## Task to carry out
Wherever "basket" turns up in the entries, copy out the line that holds it.

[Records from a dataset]
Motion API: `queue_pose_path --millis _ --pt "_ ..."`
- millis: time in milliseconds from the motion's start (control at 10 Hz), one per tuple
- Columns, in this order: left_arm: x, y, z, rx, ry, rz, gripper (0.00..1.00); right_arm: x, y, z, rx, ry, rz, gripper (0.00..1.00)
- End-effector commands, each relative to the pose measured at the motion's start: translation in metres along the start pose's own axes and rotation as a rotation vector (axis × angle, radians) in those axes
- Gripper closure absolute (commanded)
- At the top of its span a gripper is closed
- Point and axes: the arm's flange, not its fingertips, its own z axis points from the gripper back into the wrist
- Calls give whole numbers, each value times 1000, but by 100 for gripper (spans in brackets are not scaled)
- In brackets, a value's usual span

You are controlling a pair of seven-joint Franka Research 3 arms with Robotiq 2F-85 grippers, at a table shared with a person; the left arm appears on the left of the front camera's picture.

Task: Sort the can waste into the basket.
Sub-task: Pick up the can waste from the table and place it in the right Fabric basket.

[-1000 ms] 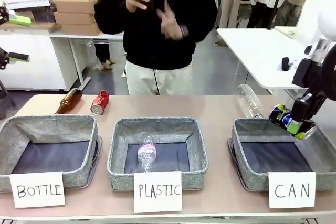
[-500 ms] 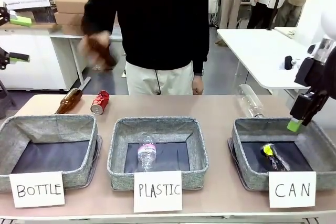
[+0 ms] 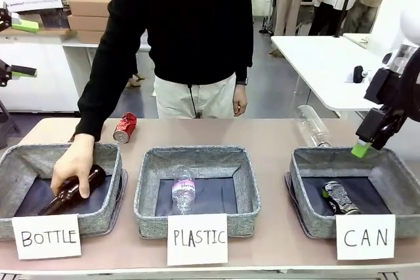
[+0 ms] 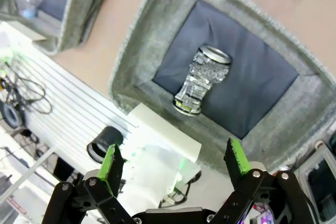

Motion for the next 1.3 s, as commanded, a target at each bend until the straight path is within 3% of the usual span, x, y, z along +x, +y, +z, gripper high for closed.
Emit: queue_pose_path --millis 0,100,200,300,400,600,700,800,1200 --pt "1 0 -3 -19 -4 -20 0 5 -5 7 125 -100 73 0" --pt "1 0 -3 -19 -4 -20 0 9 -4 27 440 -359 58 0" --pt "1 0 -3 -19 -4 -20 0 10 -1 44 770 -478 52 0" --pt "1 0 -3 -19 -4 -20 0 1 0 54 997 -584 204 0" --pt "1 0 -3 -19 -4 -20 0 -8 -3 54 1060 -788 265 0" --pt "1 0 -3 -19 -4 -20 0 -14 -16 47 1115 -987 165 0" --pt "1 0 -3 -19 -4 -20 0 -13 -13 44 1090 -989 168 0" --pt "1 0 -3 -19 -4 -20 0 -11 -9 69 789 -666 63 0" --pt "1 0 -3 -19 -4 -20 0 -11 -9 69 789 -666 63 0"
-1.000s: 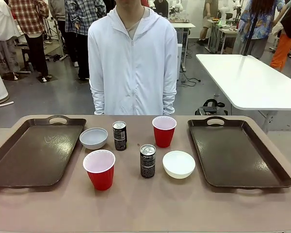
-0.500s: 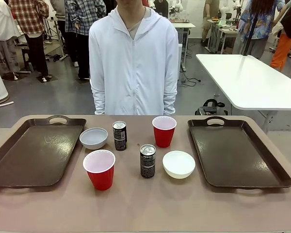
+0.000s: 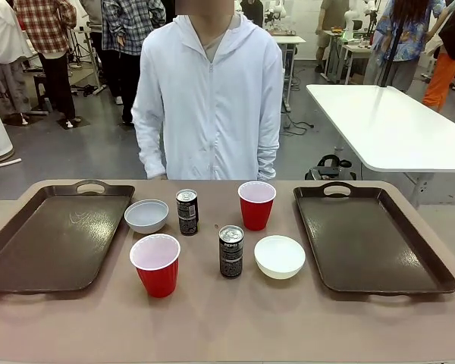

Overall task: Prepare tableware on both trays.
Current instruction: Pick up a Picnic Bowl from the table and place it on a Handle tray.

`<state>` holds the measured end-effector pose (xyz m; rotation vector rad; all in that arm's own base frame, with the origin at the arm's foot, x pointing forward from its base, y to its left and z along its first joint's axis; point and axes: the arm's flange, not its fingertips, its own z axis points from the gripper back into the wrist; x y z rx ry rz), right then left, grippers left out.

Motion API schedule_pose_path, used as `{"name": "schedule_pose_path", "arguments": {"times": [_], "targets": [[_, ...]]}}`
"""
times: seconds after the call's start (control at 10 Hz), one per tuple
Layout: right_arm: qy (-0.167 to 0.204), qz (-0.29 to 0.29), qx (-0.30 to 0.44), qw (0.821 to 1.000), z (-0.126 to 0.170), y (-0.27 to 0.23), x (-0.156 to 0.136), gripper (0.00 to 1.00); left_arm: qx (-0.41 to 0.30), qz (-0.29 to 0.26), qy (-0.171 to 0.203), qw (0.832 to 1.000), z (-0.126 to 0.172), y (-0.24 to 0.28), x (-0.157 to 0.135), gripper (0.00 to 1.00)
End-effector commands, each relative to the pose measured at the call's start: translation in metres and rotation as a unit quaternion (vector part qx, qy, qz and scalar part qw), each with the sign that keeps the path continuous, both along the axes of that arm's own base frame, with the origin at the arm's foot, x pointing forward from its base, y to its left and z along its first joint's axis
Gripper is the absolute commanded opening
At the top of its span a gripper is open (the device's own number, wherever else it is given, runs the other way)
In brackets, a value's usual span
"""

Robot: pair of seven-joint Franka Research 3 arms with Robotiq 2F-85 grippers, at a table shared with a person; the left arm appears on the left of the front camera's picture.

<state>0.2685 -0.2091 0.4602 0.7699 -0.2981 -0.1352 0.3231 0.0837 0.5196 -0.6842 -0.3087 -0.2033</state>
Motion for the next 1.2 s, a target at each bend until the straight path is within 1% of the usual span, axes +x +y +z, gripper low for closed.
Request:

## Answer space
Task: Sort the can waste into the basket.
Sub-task: Pick up the can waste from the table and place it in the right Fabric basket.

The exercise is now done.